Friday, May 27, 2011

Dear amazon.com: HUSTLE UP, BUTTERCUP.


So I have three awesome sisters who, despite their awesomicity, have essentially given up trying to actually pick out gifts for me. Instead, on every relevant day (Christmas, birthday...TWO MONTHS after my birthday from one of them this year--better late than never, right?) I get an email from amazon.com telling me that one of them has sent put money in my amazon.com account. Awesome, right? Shopping for yourself is always the best.

I know they didn't collaborate to make all this come together, but I have a feeling everyone in my family got sick of me whining last summer about how bloody hot it was. My bedroom gets HOT. I live in West Philly, and my room faces due south. And is on the third floor. And has black shingles overtop. HOT. So I spent what may have been an inappropriate amount of time last summer whining on Facebook, and towards September people started telling me, in effect, to stuff it. "You knew what your were getting into when you moved back east," was the main thrust of the, uh, feedback. "So deal with it."

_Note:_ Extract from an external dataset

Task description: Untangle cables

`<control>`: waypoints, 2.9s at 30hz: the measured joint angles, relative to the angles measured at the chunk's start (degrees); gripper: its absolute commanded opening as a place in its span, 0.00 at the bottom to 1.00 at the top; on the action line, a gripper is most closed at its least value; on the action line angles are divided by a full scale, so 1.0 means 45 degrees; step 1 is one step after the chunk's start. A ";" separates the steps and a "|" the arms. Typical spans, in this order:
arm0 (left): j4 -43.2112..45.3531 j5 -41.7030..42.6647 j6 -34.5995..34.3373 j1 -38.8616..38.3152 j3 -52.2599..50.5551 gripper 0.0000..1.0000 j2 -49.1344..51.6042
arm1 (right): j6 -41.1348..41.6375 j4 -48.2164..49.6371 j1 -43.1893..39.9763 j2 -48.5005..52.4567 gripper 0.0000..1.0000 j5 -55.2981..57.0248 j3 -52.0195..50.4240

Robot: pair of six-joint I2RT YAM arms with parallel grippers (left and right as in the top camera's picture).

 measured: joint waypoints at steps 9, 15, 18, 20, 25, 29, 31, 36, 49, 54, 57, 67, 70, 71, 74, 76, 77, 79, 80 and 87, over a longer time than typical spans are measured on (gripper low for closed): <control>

I've thought about this more than you might think. I'm pretty troubled by the carbon footprint of a little single-room air conditioner and question whether or not the environmental cost is truly justified. Remember, I'm the guy that actually left the east coast for a hot minute (eight years). Air conditioners in Vermont? Sure sign that you're a Flatlander--someone with big city ideas and big city ways. You probably think a tractor is something you use to mow the lawn. And Seattle? The secret that every mossback knows and doesn't want to tell you is that the Pacific Northwest, in the summer? GORGEOUS. Clear skies for weeks on end, a steady breeze off of the Pacific (even as far inland as Seattle) and temperatures that rarely get above the mid 80s and usually drop to the 50s every night, even in August. There's truly no reason to have an air conditioner in Seattle. Except for my last summer there, of course. THAT'S when we saw the worst heat wave I've ever experienced. A full week of days over 100 degrees, and nights only dropping to the high 80s. I think we'd all admit that that's a legit heat wave. It was miserable. My sister, her daughter, and our dogs all huddled in the basement of our little bungalow because at least it was 10 degrees cooler down there. Long week.

But at this point I'm fairly convinced that within the BosWash Metroplex, air conditioning isn't strictly a luxury. When it's in the mid-80s at night in both temperature and humidity--and it stays that way for weeks on end--it starts having a deleterious effect on one's constitution. I really was going a bit nutsy last summer, mostly because I couldn't get any sleep. I'm a poor sleeper anyway, so combine my rampant insomnia with positively gooey climate conditions...I was a mess in August. Little bit dumb.

So I got home late yesterday afternoon after work, and when I walked into my bedroom I had a little bit of a flashback to last summer. It was hot yesterday. Not as hot as it's going to be, we all know that. But yesterday was definitely the first genuinely hot day of the year (great day for Ted's strawberry granita, incidentally!). I had a pretty visceral reaction and flew to my laptop. I'd been eyeing air conditioners on amazon.com for a few weeks, not really sure if I was committed to the idea of sucking down all that petrochemically derived electricity. The breaking point? I put my hand on my bed. It was warm to the touch. So: an air conditioner for me this summer, due to the help of my awesomely awesome sisters. And even as I'm writing this, I got the email from amazon.com telling me that my order had shipped. So...what, Tuesday, maybe? And I'm heading to my mom's place in Cape May for the weekend...yeah, I can hold out. Tonight might be a little...moist. But I know that when things are f'real in July, I'll be sleeping like a delightfully chilly little bear.

And I make you this promise: you won't hear me complain about how cold it is come December. Different blog post, that.